I’VE NEVER BEEN a graceful person, though I’ve always wanted to be. Ever since I first saw Gene Kelly dance on television, I’ve craved the gift of fluid motion. In the years since, I’ve watched Gregory Hines tap dance, Mikhail Baryshnikov leap, Karen Kain float. I would have settled for bending my body to the rhythm like the Soul Train kids did, but dance has remained a mystery for me. I can roll my rump and shake my hips to a rock beat, but that’s more tribal excitement than real dancing. Deb and I attempted to learn ballroom dancing once, but it was a disaster. I was so busy trying to remember where my feet went that I was incapable of anything else. I couldn’t keep my arms in position because I was concentrating so hard on counting out the time. It worked much better for us when she led and I settled for being pushed around in the right direction. As a young man, I came closest to being graceful on the baseball field. I could read the path of a ball off the bat from centre field, and my running catches were often spectacular. At shortstop, I could whirl and fire the ball across the infield like nobody’s business. But when the cleats were off and the dancing shoes were on for the last night of weekend tournaments, I regressed to hopeless floundering.
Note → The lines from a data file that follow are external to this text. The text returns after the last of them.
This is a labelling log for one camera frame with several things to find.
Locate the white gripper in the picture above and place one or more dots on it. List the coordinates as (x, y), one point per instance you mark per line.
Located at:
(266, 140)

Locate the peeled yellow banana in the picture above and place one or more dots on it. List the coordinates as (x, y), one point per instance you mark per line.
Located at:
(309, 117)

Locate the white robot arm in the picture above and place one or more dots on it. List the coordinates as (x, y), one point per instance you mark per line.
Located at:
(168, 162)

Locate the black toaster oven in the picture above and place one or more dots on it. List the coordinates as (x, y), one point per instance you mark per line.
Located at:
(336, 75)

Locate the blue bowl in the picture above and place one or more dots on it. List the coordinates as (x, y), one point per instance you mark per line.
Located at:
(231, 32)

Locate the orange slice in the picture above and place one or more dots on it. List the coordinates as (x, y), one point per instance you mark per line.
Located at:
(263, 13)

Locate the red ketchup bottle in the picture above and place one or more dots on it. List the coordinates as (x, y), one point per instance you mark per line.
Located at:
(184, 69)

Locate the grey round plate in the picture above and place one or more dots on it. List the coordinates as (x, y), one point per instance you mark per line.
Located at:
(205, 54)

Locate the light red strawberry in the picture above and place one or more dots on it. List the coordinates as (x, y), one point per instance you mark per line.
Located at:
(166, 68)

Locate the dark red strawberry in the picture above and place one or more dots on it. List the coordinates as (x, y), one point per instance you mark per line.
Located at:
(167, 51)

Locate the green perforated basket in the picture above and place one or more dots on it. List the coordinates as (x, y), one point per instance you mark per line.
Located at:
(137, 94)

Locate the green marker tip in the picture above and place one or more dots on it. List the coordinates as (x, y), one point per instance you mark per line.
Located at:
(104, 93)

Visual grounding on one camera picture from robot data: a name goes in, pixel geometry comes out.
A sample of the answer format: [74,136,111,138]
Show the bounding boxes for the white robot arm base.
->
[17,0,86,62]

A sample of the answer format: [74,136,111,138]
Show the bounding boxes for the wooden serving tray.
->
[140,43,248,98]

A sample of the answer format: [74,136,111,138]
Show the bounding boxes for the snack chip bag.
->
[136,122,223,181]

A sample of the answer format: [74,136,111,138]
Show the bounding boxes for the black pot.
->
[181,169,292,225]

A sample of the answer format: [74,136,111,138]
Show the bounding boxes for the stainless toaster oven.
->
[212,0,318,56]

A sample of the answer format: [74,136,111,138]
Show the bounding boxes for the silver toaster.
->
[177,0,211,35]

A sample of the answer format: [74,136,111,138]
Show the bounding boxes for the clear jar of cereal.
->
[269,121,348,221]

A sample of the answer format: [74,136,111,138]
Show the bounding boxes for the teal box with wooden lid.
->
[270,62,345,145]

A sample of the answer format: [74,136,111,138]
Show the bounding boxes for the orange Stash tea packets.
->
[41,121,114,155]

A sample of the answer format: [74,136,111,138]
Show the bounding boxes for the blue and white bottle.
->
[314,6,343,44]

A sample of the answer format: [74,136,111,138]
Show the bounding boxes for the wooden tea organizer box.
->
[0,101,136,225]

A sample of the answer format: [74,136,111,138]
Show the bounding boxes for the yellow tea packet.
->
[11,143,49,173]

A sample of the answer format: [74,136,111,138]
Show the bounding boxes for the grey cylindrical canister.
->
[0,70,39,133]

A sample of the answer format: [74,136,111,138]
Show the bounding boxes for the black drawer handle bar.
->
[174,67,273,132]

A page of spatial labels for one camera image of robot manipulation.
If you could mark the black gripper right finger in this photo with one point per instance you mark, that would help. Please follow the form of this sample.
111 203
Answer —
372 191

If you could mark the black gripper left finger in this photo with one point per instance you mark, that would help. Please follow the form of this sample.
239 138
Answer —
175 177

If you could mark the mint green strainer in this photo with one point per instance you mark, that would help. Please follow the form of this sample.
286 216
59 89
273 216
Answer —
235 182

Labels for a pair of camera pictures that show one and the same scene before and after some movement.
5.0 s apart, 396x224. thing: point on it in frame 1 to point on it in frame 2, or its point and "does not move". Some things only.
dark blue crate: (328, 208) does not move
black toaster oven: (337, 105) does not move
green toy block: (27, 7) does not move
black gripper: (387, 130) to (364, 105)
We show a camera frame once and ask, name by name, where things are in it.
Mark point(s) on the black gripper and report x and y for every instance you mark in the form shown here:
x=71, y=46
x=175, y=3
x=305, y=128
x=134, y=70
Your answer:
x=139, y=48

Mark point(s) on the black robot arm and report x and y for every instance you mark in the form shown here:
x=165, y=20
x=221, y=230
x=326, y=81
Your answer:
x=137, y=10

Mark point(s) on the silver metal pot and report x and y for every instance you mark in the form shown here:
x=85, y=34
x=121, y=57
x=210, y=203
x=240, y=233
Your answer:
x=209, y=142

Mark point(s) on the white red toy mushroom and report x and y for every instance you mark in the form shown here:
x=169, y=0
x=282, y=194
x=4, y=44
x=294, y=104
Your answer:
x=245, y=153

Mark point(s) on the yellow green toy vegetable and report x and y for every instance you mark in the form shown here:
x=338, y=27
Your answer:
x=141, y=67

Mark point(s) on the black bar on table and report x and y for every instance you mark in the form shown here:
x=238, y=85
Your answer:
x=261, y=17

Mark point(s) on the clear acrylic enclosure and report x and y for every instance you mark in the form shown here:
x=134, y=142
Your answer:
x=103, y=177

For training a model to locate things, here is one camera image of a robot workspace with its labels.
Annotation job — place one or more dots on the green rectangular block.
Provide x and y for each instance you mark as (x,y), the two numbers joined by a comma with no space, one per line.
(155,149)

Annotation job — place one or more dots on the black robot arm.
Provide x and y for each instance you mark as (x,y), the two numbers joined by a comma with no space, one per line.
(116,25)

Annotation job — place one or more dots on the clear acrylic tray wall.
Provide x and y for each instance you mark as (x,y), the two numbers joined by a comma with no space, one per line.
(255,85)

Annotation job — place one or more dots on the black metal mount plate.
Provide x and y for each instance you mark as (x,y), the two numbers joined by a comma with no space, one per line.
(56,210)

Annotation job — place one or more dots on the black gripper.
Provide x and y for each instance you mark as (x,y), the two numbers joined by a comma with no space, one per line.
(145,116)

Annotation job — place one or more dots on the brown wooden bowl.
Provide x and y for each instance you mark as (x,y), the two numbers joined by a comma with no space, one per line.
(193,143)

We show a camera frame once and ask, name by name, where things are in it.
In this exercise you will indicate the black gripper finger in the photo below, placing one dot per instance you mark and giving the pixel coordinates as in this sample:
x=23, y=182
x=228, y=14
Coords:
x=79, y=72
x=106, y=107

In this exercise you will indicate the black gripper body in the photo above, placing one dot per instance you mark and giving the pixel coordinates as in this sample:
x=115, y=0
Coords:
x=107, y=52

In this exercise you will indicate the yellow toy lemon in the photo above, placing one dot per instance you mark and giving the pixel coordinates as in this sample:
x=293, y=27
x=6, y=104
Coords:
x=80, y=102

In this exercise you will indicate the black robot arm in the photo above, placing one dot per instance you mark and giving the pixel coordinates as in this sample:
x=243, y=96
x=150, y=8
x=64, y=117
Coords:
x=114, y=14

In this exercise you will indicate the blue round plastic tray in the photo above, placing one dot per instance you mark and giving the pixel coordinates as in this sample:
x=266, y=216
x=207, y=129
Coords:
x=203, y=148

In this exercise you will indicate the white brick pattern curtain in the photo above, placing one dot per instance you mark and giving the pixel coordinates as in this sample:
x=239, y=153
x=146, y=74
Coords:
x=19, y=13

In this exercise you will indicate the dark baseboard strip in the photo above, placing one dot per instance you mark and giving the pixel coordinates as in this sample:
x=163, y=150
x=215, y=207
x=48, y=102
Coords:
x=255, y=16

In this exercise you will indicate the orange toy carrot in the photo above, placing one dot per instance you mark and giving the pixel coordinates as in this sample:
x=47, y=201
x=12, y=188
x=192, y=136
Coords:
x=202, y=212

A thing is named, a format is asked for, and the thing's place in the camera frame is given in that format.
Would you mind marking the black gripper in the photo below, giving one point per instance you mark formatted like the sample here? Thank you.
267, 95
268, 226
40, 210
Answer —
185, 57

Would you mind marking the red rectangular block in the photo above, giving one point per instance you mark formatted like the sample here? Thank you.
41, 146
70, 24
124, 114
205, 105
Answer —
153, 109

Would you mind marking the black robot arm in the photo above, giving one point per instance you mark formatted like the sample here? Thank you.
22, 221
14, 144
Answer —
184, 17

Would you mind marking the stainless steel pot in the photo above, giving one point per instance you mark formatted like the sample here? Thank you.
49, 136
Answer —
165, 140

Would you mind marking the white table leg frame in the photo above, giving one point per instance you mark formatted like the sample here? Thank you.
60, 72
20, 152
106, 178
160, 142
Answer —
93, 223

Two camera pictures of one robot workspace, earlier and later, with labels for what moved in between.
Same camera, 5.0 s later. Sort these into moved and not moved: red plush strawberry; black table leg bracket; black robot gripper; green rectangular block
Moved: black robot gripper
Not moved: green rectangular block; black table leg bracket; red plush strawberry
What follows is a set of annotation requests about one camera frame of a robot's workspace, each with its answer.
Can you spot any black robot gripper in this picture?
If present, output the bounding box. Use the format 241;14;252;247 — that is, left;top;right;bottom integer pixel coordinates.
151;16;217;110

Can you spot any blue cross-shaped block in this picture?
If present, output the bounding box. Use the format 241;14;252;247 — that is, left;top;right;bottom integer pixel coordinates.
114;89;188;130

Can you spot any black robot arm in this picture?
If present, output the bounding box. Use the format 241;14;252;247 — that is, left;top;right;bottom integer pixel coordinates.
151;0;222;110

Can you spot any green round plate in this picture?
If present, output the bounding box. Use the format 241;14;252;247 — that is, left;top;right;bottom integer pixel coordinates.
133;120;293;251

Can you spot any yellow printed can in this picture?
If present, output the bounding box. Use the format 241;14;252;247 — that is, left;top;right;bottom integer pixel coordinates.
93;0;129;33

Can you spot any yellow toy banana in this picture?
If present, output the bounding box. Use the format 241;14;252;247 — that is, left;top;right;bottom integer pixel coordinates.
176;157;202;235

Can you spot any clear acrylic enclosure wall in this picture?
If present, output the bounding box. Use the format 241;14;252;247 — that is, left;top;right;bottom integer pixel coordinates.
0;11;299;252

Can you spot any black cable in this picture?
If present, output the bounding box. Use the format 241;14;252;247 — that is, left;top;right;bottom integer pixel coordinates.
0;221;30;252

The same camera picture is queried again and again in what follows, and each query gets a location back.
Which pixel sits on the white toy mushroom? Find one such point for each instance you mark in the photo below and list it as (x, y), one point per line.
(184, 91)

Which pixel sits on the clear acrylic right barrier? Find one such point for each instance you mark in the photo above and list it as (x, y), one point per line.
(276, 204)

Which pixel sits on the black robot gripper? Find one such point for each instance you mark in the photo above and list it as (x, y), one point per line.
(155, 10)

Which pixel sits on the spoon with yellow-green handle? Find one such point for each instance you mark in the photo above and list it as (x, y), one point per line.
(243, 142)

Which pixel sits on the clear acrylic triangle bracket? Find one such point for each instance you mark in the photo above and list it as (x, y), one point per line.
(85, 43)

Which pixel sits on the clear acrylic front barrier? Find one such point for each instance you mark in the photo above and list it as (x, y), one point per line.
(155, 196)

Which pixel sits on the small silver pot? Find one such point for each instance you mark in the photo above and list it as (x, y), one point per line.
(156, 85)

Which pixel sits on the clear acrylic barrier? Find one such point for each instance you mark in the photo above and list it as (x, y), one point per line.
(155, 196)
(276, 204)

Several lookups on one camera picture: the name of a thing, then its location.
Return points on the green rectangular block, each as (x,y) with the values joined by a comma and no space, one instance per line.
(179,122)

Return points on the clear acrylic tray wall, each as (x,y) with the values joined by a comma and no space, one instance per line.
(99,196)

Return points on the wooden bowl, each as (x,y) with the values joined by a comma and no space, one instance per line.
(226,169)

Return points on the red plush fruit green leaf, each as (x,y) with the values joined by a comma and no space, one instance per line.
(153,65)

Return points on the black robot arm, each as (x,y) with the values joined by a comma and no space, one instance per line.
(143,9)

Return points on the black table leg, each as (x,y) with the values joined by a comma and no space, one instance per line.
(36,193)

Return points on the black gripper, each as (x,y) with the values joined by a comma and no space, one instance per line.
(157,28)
One afternoon in the summer of 1989, my friend and elder Jack Kakakaway and I were walking through the foothills outside Calgary. It was medicine time, and we were scouting sweetgrass to gather for ceremony. There was never a lot of conversation between us when we were out on the land. Jack believed that moving in silence was the best way to hear the land speaking to you. So we were content just to walk and allow our senses to become attuned. As we topped a small rise, we watched an eagle soar across a wide expanse of bush. I felt honoured to witness the display of its strength and grace.
“That’s how I’ve always wanted to be,” I told Jack. “Graceful. Just like that.”
He smiled at my words. We continued walking for a long time. Then Jack sat down on a log in a clearing and motioned for me to sit beside him. Those times were magical for me. Jack would talk openly about the land, share stories and teachings about how the plants around us were used and what they represented for our people. I was a rapt audience of one, and what he said to me that day has never left me.
“You only admire the display,” he said. “The important thing is how the eagle learned to do that.”
He explained that the eagle’s grace doesn’t come easily. The bird’s flight looks effortless, but we miss the teaching if we see only the end product. Each eagle feather is made up of thousands of tiny filaments, Jack said, and the eagle has to control them all, whether the wind is blowing or the air is still. Only that skill will keep the eagle aloft. Just as importantly, the eagle must learn how to see the world, reading the treetops and the grasses for information.
There are no flying lessons. One day the young eaglets stand at the rim of their nest with the whole world in front of them. They can hear the call of their parents high above. To fulfill their destiny and become who they were created to be, each of them must make that first frightening jump, test their ability to fly. The lessons for us in the eagle’s first leap concern courage and faith. All of us need courage and faith to soar.
Uncovering your gifts is a spiritual process. That’s what an eagle in magnificent flight can remind us of. It isn’t easy to be graceful. You must learn to really see the world and negotiate it, and that takes humility. Practising with courage will allow us to develop faith, the abiding knowledge that we are blessed.
Full of grace. Grace-full. Degree by degree, over the years, I’ve tried to practise the eagle’s teaching in my life. I still can’t dance, but I’ve learned that sometimes I can fly.